**Required work**
Copy out, exactly, the first line of the entries below and every line after it through the one containing "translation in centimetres".
---------- Data for the task
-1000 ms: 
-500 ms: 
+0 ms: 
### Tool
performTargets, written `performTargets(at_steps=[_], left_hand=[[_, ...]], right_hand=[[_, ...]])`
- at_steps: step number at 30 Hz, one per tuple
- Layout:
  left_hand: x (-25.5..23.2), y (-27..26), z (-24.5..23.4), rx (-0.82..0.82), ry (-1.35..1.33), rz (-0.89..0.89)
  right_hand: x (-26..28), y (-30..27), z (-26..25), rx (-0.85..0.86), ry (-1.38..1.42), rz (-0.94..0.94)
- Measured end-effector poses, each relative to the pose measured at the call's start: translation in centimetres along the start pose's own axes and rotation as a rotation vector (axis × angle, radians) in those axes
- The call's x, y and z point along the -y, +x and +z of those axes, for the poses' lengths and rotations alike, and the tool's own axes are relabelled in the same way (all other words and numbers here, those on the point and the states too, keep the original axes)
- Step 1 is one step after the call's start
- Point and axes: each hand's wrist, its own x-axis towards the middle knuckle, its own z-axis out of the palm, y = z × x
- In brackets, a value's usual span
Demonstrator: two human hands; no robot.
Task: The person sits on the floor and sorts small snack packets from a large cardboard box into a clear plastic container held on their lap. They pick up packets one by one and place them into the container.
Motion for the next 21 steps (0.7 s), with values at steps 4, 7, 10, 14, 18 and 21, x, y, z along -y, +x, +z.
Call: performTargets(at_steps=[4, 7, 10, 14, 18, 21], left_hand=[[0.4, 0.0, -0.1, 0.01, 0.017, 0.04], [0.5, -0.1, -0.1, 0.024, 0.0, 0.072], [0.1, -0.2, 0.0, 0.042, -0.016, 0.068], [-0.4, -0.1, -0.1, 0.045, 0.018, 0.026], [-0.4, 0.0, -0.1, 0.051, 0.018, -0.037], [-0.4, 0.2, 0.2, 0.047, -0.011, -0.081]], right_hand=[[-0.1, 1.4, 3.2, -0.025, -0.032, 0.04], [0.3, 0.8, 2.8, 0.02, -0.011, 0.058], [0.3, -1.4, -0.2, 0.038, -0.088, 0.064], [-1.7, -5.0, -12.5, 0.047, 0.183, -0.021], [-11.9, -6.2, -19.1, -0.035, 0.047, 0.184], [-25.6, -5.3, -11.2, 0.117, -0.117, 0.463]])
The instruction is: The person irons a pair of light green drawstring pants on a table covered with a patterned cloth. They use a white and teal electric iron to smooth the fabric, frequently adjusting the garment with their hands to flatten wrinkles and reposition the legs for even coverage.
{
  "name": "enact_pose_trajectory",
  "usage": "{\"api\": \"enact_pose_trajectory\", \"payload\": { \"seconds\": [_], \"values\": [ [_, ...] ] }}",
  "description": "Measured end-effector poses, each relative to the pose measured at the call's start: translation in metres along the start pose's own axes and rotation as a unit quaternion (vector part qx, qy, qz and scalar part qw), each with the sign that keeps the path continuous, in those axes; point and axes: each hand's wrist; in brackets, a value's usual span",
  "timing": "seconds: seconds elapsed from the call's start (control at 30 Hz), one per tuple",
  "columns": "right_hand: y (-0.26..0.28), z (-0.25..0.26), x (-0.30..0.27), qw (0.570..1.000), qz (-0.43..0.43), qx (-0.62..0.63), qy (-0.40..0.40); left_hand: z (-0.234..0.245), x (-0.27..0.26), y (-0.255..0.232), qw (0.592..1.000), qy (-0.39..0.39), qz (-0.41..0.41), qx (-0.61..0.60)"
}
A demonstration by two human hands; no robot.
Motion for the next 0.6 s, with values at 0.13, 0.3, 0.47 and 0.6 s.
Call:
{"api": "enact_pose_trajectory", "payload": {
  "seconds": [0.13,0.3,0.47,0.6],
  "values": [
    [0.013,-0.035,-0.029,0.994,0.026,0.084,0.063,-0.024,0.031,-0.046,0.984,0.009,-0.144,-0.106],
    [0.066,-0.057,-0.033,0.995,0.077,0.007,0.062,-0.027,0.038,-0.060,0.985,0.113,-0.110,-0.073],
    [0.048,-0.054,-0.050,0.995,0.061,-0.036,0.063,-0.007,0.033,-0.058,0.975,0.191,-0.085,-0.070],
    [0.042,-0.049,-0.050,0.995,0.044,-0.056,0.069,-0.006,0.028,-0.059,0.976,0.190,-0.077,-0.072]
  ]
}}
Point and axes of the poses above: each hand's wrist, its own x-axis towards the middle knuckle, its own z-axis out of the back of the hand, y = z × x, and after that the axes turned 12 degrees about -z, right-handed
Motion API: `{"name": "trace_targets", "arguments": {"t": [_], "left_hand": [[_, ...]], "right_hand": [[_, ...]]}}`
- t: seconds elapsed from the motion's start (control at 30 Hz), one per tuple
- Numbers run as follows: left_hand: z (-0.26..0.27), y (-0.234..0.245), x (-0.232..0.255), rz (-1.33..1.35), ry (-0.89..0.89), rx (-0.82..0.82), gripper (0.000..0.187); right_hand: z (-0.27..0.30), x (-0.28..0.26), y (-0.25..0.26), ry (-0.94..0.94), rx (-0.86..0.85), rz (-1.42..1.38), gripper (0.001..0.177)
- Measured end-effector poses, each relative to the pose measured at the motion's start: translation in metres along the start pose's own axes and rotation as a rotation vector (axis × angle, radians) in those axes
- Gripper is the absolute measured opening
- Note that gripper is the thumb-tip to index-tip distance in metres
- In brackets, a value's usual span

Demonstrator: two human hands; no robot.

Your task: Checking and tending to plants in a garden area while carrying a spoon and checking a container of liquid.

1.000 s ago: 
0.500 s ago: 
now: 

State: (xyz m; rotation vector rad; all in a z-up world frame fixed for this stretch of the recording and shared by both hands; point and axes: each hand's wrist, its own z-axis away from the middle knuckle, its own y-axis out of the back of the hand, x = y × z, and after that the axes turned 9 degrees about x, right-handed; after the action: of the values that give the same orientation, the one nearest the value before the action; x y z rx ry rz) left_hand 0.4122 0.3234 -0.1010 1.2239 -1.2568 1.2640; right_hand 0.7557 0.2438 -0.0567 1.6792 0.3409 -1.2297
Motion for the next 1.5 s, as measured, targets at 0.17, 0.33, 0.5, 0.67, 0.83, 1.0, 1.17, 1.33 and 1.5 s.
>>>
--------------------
**Solved problem**
-1000 ms: 
-500 ms: 
+0 ms: 
### Tool
performTargets, written `performTargets(at_steps=[_], left_hand=[[_, ...]], right_hand=[[_, ...]])`
- at_steps: step number at 30 Hz, one per tuple
- Layout:
  left_hand: x (-25.5..23.2), y (-27..26), z (-24.5..23.4), rx (-0.82..0.82), ry (-1.35..1.33), rz (-0.89..0.89)
  right_hand: x (-26..28), y (-30..27), z (-26..25), rx (-0.85..0.86), ry (-1.38..1.42), rz (-0.94..0.94)
- Measured end-effector poses, each relative to the pose measured at the call's start: translation in centimetres along the start pose's own axes and rotation as a rotation vector (axis × angle, radians) in those axes

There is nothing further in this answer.